Starting at the first line of the entries below, restate each line exactly until you reach the line with "Where is the left gripper black left", and print that one too. Leave the pictures out and stop there.

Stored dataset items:
----

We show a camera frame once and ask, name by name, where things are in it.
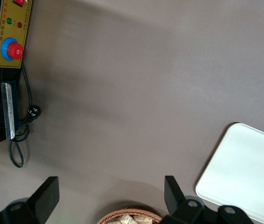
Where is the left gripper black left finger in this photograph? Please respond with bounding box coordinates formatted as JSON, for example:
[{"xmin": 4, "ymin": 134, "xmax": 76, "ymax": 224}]
[{"xmin": 2, "ymin": 176, "xmax": 60, "ymax": 224}]

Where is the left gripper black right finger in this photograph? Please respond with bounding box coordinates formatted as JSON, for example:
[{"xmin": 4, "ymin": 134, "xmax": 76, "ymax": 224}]
[{"xmin": 161, "ymin": 175, "xmax": 205, "ymax": 224}]

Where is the beige plastic tray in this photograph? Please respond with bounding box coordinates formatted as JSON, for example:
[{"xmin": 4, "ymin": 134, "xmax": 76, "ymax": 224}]
[{"xmin": 195, "ymin": 123, "xmax": 264, "ymax": 224}]

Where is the clear wrapped rice cracker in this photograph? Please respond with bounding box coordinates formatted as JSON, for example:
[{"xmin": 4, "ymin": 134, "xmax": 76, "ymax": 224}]
[
  {"xmin": 133, "ymin": 215, "xmax": 154, "ymax": 224},
  {"xmin": 114, "ymin": 214, "xmax": 135, "ymax": 224}
]

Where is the round wicker snack basket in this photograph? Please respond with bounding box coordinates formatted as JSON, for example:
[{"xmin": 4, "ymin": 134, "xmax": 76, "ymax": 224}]
[{"xmin": 96, "ymin": 207, "xmax": 163, "ymax": 224}]

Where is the black box yellow control panel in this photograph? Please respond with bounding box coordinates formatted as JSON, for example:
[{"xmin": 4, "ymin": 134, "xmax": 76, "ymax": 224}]
[{"xmin": 0, "ymin": 0, "xmax": 33, "ymax": 150}]

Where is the black power cable with plug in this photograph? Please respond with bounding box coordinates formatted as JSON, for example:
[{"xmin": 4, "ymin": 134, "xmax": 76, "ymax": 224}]
[{"xmin": 8, "ymin": 62, "xmax": 42, "ymax": 168}]

----

Exercise answer:
We show a camera frame once and ask, name by name, where things are in it.
Where is the left gripper black left finger in this photograph? Please respond with bounding box coordinates formatted as JSON, for example:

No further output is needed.